Two Federal Reserve economists give their take on America’s balance-of-payment mismatch with foreign economies.

(December 11, 2012) – The United States manages to borrow more than it lends to rest of the world, while still bagging a net profit on its external position. But how? 

Venerable economists including Milton Friedman have proposed that the solution might just be “a defect of the balance sheet figures.” 

But two senior economists with the US Federal Reserve’s Board of Governors, Stephanie Curcuru and Charles Thomas, have ventured another answer: direct investment yields. 

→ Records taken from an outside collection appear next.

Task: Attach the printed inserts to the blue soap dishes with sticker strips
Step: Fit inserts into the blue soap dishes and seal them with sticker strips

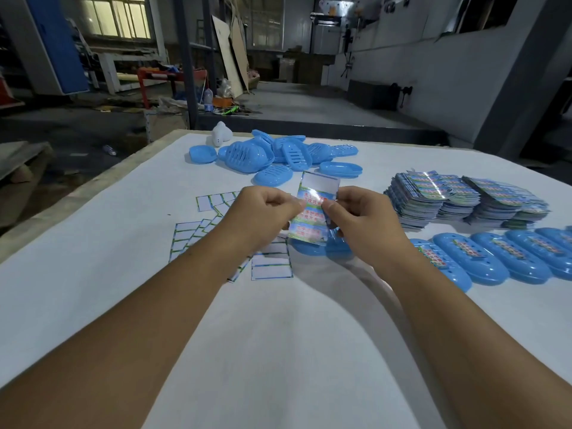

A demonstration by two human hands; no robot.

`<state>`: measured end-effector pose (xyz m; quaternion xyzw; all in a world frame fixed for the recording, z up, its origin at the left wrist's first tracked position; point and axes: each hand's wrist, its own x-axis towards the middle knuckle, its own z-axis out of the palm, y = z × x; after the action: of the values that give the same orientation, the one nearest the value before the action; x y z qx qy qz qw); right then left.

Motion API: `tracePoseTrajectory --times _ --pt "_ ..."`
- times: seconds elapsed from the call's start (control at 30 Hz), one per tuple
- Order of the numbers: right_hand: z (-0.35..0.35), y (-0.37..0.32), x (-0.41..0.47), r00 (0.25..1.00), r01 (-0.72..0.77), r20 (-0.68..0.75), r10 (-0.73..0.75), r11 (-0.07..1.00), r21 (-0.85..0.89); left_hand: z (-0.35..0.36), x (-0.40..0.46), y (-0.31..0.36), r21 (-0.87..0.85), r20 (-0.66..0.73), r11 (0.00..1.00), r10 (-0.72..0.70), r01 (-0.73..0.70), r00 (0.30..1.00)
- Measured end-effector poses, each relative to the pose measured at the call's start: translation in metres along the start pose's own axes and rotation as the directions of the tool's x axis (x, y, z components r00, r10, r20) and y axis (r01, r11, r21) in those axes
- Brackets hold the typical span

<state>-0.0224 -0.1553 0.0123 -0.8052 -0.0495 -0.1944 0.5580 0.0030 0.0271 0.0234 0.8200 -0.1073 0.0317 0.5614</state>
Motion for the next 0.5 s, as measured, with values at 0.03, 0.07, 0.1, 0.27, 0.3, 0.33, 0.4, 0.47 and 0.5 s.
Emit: tracePoseTrajectory --times 0.03,0.07,0.1,0.27,0.3,0.33,0.4,0.47,0.5 --pt "-0.0007 0.0002 0.0002 1.0 -0.006 -0.001 0.006 1.0 0.003 -0.0023 0.0016 0.0014 0.008 -0.023 1.0 0.009 -0.009 1.0" --pt "-0.0008 0.0003 0.0002 1.0 -0.014 0.003 0.014 1.0 0.005 -0.0044 0.0022 0.0026 0.011 -0.03 1.0 0.014 -0.013 0.999" --pt "-0.0007 0.0008 0.0003 1.0 -0.022 0.013 0.022 1.0 0.009 -0.0059 0.0025 0.0031 0.012 -0.028 1.0 0.014 -0.013 1.0" --pt "-0.0003 0.0017 -0.0011 0.998 -0.014 0.053 0.016 0.999 -0.034 -0.0082 -0.0006 0.0036 0.039 -0.018 0.999 0.023 -0.022 1.0" --pt "-0.0004 0.0018 -0.0016 0.998 -0.015 0.053 0.017 0.999 -0.034 -0.0082 -0.0005 0.0037 0.041 -0.015 0.999 0.029 -0.029 0.999" --pt "-0.0005 0.0018 -0.0018 0.998 -0.022 0.052 0.023 0.999 -0.03 -0.0083 -0.0006 0.0035 0.046 -0.011 0.998 0.035 -0.035 0.999" --pt "-0.0003 0.0021 -0.0017 0.998 -0.039 0.055 0.04 0.999 -0.017 -0.0081 -0.0003 0.0027 0.056 -0.01 0.997 0.047 -0.047 0.999" --pt "-0.0001 0.0015 -0.0025 0.996 -0.06 0.068 0.059 0.998 0.014 -0.0076 0.0003 0.0017 0.068 -0.015 0.996 0.058 -0.057 0.998" --pt "-0.0002 0.0005 -0.003 0.995 -0.075 0.071 0.073 0.997 0.026 -0.0072 0.0005 0.0014 0.075 -0.015 0.995 0.067 -0.066 0.998"
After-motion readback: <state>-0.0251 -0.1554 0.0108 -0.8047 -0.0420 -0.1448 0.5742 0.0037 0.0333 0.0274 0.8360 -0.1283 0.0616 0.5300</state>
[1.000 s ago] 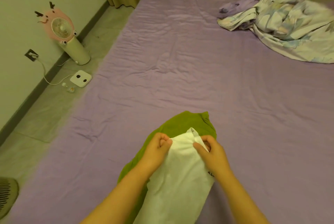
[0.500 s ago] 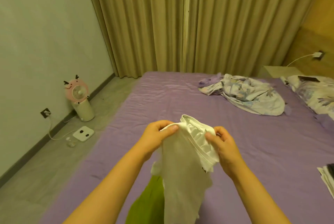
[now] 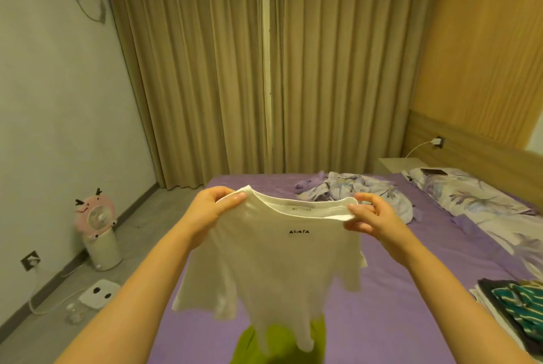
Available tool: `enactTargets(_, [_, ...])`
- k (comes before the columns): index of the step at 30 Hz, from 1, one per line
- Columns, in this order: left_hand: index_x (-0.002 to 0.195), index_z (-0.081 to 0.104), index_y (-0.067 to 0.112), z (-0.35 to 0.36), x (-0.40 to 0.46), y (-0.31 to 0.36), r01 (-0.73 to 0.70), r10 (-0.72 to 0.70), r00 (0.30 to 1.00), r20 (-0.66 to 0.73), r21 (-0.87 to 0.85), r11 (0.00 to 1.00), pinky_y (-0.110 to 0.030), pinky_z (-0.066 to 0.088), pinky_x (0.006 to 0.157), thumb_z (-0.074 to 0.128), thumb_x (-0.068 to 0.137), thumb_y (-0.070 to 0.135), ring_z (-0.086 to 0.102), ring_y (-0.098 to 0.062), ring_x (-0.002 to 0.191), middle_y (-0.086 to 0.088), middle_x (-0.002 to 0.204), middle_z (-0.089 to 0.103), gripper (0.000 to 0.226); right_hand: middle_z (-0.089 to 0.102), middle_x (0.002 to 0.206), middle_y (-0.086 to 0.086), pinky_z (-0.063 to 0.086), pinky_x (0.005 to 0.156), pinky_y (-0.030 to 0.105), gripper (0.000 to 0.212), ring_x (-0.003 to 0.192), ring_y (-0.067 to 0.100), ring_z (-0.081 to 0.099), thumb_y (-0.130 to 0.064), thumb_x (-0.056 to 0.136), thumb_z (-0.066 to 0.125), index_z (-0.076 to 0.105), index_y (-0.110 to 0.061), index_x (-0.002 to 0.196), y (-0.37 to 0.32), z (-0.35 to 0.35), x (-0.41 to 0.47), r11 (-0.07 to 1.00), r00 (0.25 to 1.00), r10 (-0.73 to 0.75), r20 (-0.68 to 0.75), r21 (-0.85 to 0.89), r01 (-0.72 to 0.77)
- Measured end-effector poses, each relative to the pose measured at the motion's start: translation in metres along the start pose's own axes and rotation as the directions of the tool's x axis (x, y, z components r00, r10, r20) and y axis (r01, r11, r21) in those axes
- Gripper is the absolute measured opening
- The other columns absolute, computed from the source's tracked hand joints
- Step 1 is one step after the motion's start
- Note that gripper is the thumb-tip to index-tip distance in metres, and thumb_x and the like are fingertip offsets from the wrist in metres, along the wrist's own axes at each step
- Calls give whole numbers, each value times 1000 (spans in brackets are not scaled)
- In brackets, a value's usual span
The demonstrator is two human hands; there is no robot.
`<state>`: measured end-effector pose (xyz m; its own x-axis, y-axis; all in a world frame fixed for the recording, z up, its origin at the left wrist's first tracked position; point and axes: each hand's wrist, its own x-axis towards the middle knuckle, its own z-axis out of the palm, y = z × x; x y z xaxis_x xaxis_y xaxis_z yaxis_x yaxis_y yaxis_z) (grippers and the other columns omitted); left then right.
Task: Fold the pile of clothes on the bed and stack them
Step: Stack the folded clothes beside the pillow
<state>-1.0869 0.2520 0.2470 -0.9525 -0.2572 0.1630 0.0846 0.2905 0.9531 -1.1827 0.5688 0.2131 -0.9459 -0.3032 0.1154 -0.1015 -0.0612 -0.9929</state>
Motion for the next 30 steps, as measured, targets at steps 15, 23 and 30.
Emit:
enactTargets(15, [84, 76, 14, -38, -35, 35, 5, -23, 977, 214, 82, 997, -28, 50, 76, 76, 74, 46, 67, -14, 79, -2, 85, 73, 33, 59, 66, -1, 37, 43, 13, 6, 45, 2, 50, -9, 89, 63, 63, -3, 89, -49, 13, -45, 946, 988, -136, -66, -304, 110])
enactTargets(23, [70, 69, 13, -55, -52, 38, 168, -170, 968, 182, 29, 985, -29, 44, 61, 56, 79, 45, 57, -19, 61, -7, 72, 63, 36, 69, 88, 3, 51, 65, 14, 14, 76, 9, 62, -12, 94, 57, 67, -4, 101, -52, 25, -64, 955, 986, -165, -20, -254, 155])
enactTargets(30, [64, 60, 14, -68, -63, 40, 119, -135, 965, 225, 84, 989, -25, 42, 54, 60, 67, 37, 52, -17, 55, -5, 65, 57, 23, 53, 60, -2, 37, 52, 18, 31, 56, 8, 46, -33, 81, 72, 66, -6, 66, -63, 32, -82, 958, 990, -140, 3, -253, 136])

“A single asset class is responsible for the puzzle,” the authors assert in their study “The Return on US Direct Investment at Home and Abroad,” which was recently published as a discussion paper for the Fed’s Board of Governors. “Net income receipts in the BOP [balance of payments] owe entirely to a difference between the yields (income divided by the position) on direct investment claims and liabilities. The aggregate yield on US cross-border claims averaged 140 basis points per year higher than that paid on US cross-border liabilities from 1990 to 2010.” 

The main driver of this spread, Curcuru and Thomas write, was foreign direct investment (FDI). The average yield received on US FDI claims abroad was 620 basis points per year higher than that paid on liabilities. In contrast, the authors continue, “for portfolio equity and debt the average yields on claims and liabilities were nearly identical. The overall yield advantage was enough to move the income balance in favor of US claims despite the large net liability position.” 

Specifically, Curcuru and Thomas credit these America-favoring yields to compensation for taxes, risk, sunk costs, and age of investments/markets. The authors expect a spread of roughly 400 basis points between US direct investment abroad and foreign direct investments in the US to persist unless there is “a change in the underlying factors driving the difference—the perception of investment in the US as relatively safe and the relatively high US tax rate.” 

The impending fiscal cliff may undermine the former condition, yet seems to all-but-guarantee the maintenance of second.